55 The fact that the title of “Paris Implementation Agreement” was proposed and apparently rejected by the ADP underlines Annalisa Savaresi`s argument that the Paris Agreement can be considered an implementation agreement. Annalisa Savaresi, The Paris Agreement – A Joiner, EJIL:TALK! (February 16, 2016), on www.ejiltalk.org/the-paris-agreement-a-rejoinder/. 96 As one observer in Paris put it: “You can also agree that all fairies should also ride unicorns.” Jeff Goodell, Will the Paris Climate Deal Save the World?, Rolling Stone (January 13, 2016), on www.rollingstone.com/politics/news/will-the-paris-climate-deal-save-the-world-20160113?page=2. 57 Daniel Bodansky, Legal Options for U.S. Acceptance of a New Climate Agreement 14 (Center for Climate and Energy Solutions, May 2015), on www.c2es.org/docUploads/legal-options-us-acceptance-new-climate-change-agreement.pdf. 19 At the United Nations signing ceremony on 22 April 2016, 175 countries signed the Paris Agreement, which appears to have ever signed an international treaty in a single day. A list of signatories can be accessed at www.un.org/sustainabledevelopment/blog/2016/04/parisagreementsingatures/. Only Nicaragua expressed objections to the agreement at the last cop-21 plenary session and at the signing ceremony. See statement by Paul Oquist Kelley, Minister, Private Secretary for National Policy to the President of Nicaragua, at the high-level signing ceremony (22 April 2016) in webtv.un.org/search/paul-oquist-kelley-nicargua-high-level-signature-ceremony-for-the-paris-agreement-national-statements/4858083079001?term=Nicaragua.

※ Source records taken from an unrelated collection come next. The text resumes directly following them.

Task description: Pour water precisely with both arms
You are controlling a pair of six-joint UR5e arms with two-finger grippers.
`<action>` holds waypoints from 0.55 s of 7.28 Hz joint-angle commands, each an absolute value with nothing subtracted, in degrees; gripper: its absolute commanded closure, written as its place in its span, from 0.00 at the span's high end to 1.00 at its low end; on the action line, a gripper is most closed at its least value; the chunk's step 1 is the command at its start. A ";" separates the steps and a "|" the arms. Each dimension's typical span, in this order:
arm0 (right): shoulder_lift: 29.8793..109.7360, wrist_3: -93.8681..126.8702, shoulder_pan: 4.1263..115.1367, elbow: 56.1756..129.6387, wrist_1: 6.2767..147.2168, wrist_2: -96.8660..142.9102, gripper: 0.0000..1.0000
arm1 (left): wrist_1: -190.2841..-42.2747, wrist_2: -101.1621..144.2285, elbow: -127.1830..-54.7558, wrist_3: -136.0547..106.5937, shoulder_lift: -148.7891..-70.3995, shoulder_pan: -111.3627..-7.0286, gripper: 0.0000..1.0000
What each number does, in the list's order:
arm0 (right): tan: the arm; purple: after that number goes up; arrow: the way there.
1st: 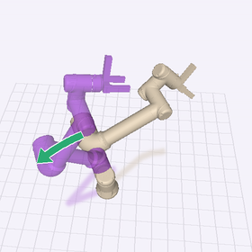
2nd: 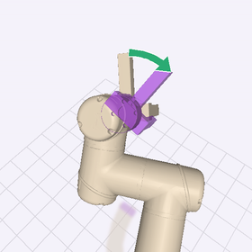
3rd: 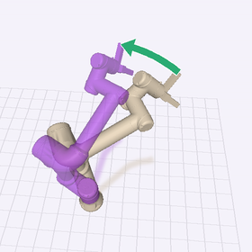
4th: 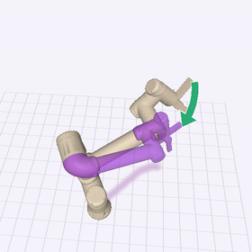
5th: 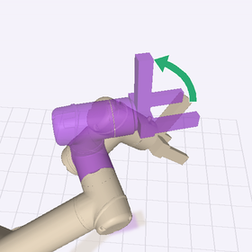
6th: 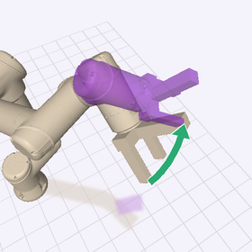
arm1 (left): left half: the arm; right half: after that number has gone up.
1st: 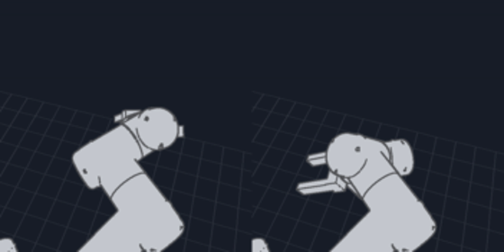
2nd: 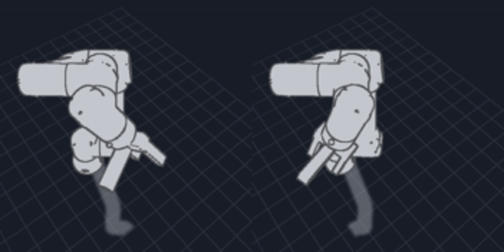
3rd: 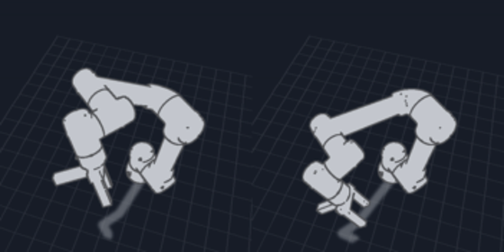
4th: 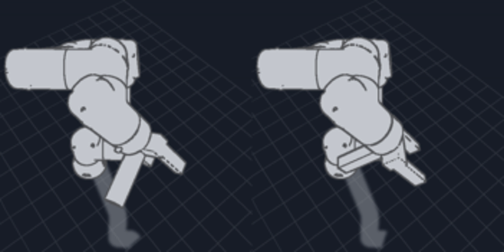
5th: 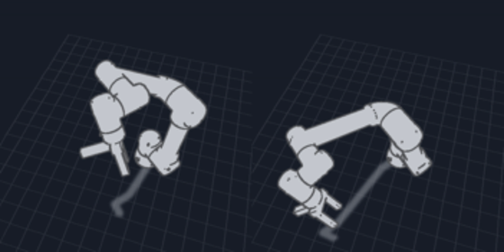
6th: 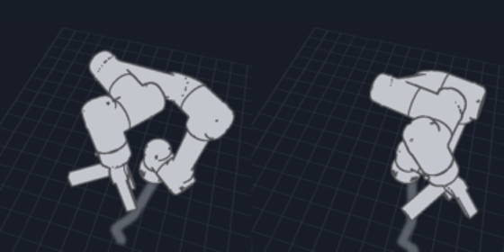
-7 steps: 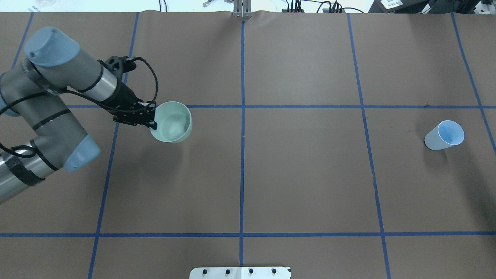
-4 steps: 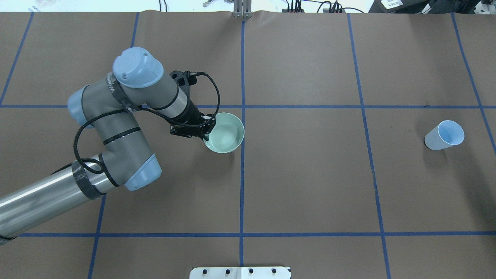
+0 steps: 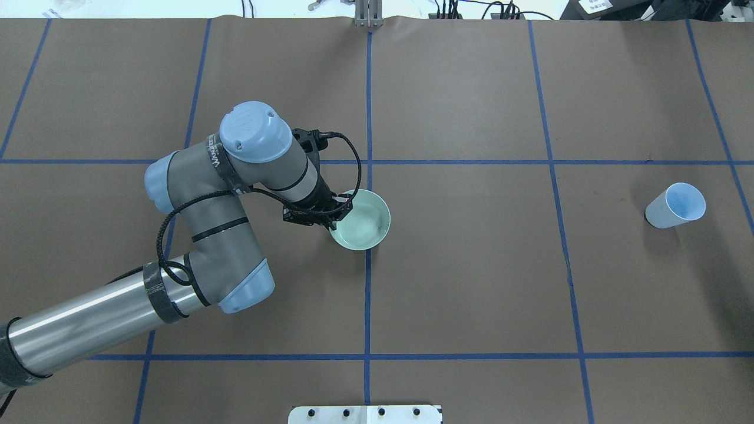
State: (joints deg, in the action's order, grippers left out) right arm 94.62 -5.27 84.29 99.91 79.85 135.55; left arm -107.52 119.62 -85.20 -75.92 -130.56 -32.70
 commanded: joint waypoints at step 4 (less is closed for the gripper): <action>94.66 -5.27 84.29 99.58 79.63 135.53 1.00 | -107.93 119.01 -84.55 -75.94 -131.22 -31.91 0.84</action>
State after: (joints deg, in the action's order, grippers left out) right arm 94.65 -5.28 84.29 99.72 79.63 135.53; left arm -107.78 119.39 -84.58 -75.94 -131.17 -32.06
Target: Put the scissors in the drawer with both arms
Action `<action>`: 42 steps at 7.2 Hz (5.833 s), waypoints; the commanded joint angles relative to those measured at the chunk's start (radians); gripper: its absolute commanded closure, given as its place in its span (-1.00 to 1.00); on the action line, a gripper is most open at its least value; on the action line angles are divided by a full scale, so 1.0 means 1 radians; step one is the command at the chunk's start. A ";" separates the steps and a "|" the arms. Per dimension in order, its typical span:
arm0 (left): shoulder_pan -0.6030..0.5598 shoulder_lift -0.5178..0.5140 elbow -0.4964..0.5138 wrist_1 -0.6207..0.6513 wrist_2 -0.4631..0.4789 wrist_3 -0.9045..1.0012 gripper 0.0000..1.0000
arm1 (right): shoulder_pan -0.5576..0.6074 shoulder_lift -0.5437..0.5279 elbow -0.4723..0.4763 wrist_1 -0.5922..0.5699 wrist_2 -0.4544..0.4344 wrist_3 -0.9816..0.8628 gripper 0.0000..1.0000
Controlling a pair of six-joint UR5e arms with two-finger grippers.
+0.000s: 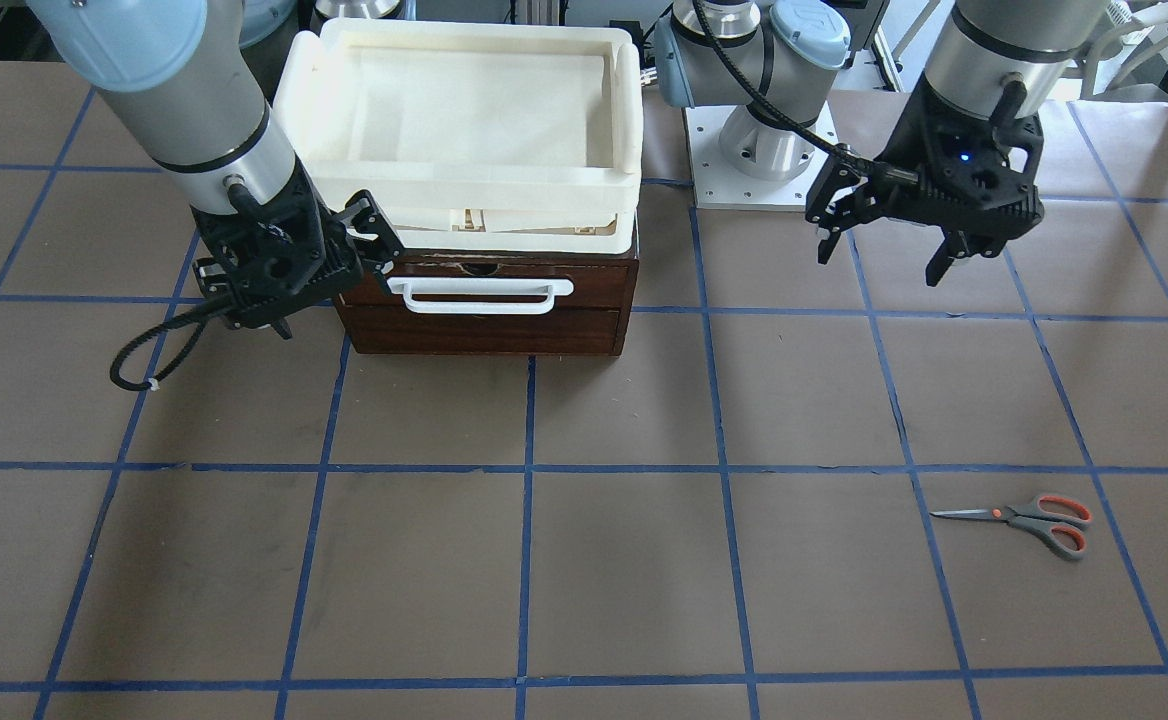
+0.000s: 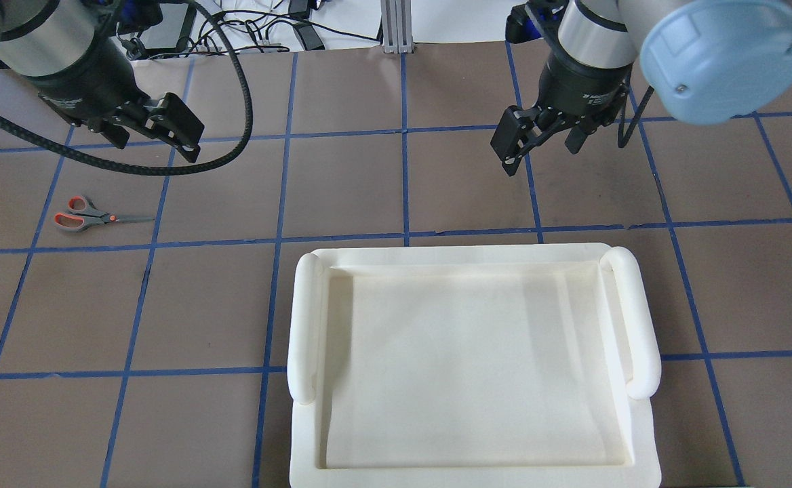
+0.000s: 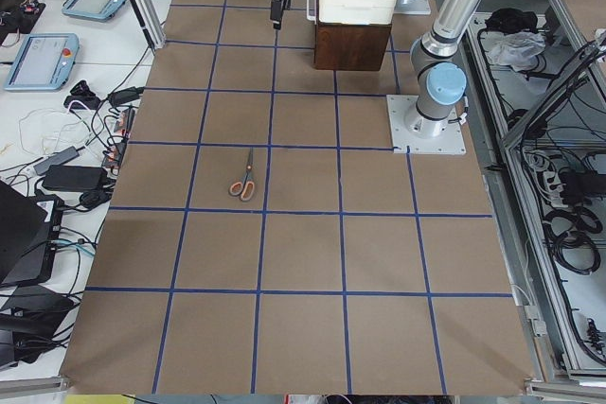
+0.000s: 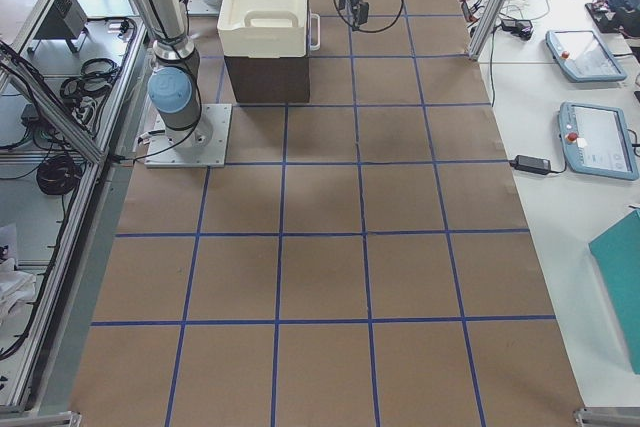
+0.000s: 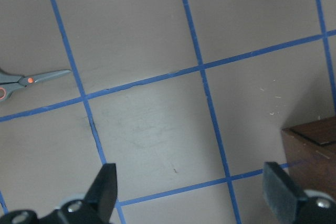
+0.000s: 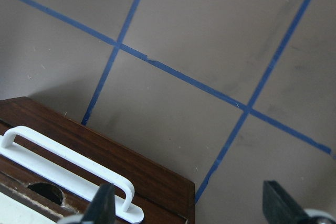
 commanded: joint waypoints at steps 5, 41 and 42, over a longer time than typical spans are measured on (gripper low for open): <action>0.386 -0.202 -0.028 0.126 -0.013 1.168 -0.95 | 0.042 0.195 -0.024 -0.034 0.114 -0.789 -1.00; 0.394 -0.603 -0.029 0.579 0.008 1.866 0.71 | 0.178 0.270 0.021 -0.408 -0.149 -0.902 -1.00; 0.394 -0.597 -0.028 0.579 0.007 1.863 0.73 | 0.177 0.268 0.021 -0.419 -0.149 -0.902 -1.00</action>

194 Tom Switzer, Paris Agreement Is a Triumph of Hope over Facts, Sydney Morning Herald (December 30, 2015), www.smh.com.au/comment/paris-climate-agreement-is-a-triumph-of-hope-over-facts-20151227-glvfd0.html. AbstractThe Paris climate conference is expected to launch the world, the biggest challenge humanity faces in adopting a new climate agreement. The outlook for the conference was rather bleak. The painstaking and increasingly frequent meetings of the body responsible for drafting the text of the Paris Agreement, the ad hoc working group on the Durban Platform for Enhanced Action (ADP), had made only limited progress. These negotiations had eloquently demonstrated the futility of technical negotiations without political consensus on the essential elements and characteristics of the new agreement. To the surprise of many, the Paris conference was concluded on 12 December 2015 with the adoption of a new climate agreement. This article reflects the Paris conference and its results. First, in the history of the climate regime, the conference meets.
This explains what was expected of the parties. Finally, it assesses the outcome of the conference in the complacency of these expectations. The article concludes with a reflection on the next destination of the climate regime and on the places where the Paris Agreement leaves the parties in their efforts to combat climate change.